For me, Spinoza, the elder, embodied not only rigor of investigation, but unflappable behavior in the face of being ostracized. He seemed like a good mentor. But there are many others that influenced my voice. That ‘small s’ spinoza moniker gave me a boost to tinker with ideas, and it’s really a huge tradition. Borges, Henry Miller, Eduardo Galeano, Camus, Beckett, Sam Shepard….Writers writers. All impressing the point, ”If you want to write you have to DO IT, so get to it. If you’re going be at all honest with yourself- and if not, why bother- know that it’s going to be hard. But if you don’t bear down and try…you’ll never know.”

You’ve written a lot about skateboarding. In a nutshell, what does skateboarding represent to you and why is it so important?

There are one hundred and ninety-five pieces in the the ‘Contributed by: spinoza’ collection. I’d guess half are about skateboarding. Besides the straight on skate park initiative or skate respect business, as an activity I still find skating elegant and enlivening. And it connects to sliding movement in multiple forms on land and sea.

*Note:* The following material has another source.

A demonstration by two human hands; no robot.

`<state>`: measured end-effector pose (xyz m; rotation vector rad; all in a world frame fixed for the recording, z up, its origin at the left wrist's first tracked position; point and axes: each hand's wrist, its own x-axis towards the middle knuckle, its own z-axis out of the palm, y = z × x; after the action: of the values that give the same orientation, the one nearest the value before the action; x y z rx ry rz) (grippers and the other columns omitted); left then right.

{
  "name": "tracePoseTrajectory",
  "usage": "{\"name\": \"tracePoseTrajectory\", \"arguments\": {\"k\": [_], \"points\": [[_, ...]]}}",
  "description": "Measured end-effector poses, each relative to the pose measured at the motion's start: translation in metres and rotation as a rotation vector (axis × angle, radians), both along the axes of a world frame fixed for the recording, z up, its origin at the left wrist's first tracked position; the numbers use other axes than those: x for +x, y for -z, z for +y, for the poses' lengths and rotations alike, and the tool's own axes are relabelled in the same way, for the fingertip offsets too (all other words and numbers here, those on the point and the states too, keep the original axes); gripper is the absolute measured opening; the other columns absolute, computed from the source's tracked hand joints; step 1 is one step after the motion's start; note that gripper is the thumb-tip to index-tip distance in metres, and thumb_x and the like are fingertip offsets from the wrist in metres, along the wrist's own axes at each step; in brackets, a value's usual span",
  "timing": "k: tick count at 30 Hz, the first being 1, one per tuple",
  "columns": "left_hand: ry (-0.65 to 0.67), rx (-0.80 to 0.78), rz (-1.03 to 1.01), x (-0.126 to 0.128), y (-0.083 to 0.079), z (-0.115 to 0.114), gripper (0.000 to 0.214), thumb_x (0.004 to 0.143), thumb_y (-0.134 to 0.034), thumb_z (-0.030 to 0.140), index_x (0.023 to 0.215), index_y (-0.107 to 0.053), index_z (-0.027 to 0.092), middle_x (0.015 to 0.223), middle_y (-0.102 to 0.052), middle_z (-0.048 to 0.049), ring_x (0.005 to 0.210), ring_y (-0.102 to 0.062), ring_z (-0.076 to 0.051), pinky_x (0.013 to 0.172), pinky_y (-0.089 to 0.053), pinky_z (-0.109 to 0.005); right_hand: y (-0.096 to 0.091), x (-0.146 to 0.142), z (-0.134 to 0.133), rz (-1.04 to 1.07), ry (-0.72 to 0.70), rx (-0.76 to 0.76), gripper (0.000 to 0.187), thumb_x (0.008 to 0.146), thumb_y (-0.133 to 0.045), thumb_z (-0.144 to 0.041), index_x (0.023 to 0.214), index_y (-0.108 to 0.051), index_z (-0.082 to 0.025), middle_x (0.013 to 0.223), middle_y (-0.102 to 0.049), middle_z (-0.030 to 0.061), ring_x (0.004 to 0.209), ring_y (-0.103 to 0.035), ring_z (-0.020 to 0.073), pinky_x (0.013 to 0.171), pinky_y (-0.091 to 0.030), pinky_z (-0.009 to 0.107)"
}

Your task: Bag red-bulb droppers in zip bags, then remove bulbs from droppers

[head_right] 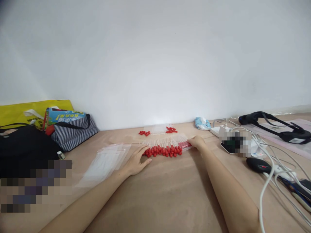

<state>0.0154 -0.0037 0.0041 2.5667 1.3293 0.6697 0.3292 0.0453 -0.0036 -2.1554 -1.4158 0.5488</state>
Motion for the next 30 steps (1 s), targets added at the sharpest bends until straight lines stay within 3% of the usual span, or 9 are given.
{"name": "tracePoseTrajectory", "arguments": {"k": [11, 19, 23, 27, 30], "points": [[0.015, 0.028, 0.009, 0.001, 0.0, 0.002, 0.05, 0.077, -0.051, 0.032, 0.122, -0.041, 0.015, 0.128, -0.044, -0.011, 0.12, -0.037, -0.024, 0.103, -0.025, -0.045, -0.011, 0.007, -0.004, 0.086, -0.064, 0.379, 0.012, 0.075, -0.047, -0.023, 0.065, -0.044, -0.019, 0.056, -0.049, -0.0017, 0.047, -0.047, 0.0107, 0.049, -0.033, 0.022], [-0.013, 0.047, -0.039, 0.0, 0.002, 0.001, 0.055, 0.075, -0.052, 0.03, 0.124, -0.037, 0.011, 0.129, -0.042, -0.0146, 0.121, -0.035, -0.026, 0.102, -0.027, -0.045, -0.015, 0.007, -0.007, 0.311, 0.082, 0.621, 0.016, 0.071, -0.05, -0.03, 0.065, -0.038, -0.021, 0.056, -0.043, -0.0029, 0.055, -0.044, 0.0135, 0.054, -0.034, 0.026], [-0.031, 0.059, -0.08, -0.001, 0.004, 0.001, 0.062, 0.073, -0.054, 0.031, 0.126, -0.033, 0.009, 0.133, -0.034, -0.0167, 0.124, -0.029, -0.027, 0.103, -0.025, -0.043, -0.015, -0.006, -0.014, 0.573, 0.049, 0.635, 0.027, 0.071, -0.045, -0.047, 0.068, -0.034, -0.022, 0.059, -0.045, -0.0029, 0.052, -0.046, 0.0123, 0.048, -0.038, 0.025], [-0.017, 0.086, -0.245, -0.008, 0.003, -0.003, 0.052, 0.077, -0.048, 0.032, 0.124, -0.037, 0.012, 0.131, -0.036, -0.0138, 0.125, -0.028, -0.025, 0.104, -0.022, -0.043, -0.019, -0.035, -0.032, 0.796, -0.166, 0.553, 0.038, 0.063, -0.053, -0.055, 0.066, -0.036, -0.022, 0.054, -0.046, -0.0056, 0.044, -0.044, 0.0087, 0.04, -0.037, 0.021], [-0.017, 0.051, -0.458, -0.018, 0.002, -0.013, 0.041, 0.083, -0.035, 0.029, 0.121, -0.039, 0.015, 0.128, -0.041, -0.0102, 0.122, -0.033, -0.023, 0.103, -0.024, -0.042, -0.018, -0.062, -0.056, 0.869, -0.32, 0.437, 0.04, 0.06, -0.059, -0.056, 0.066, -0.041, -0.021, 0.047, -0.044, -0.0073, 0.033, -0.037, 0.0056, 0.03, -0.026, 0.018]]}}
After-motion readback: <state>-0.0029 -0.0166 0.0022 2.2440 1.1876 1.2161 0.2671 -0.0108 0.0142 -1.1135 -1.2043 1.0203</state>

And as a subject, it not only provides a solid metaphor for things from learning curves to energy conservation, but it’s bottomless. Skating sub-culture connects to music, sports, health, architecture, and transportation, on and on. I got into skating really and truly as an adult because I had children who got into it. And I got hooked. The lack of opportunity in Brattleboro struck me as appalling. Add the stigma on top, it made the situation here -where I live- an embarrassment. This seemed to microcosmically represent something that can and should be addressed and improved.

If folks want to read or purchase your book, where can they find a copy?

As of the moment, the library is vetting a copy, so depending on that outcome, it’ll be there. Otherwise they are for sale at Everyone’s Books.

Anything else people should know?

There’s a line in a song by Canned Heat. Something like, “What you give you get in return, can’t ask for anything more…” I like that. It sums up the spirit that underlies this whole enterprise.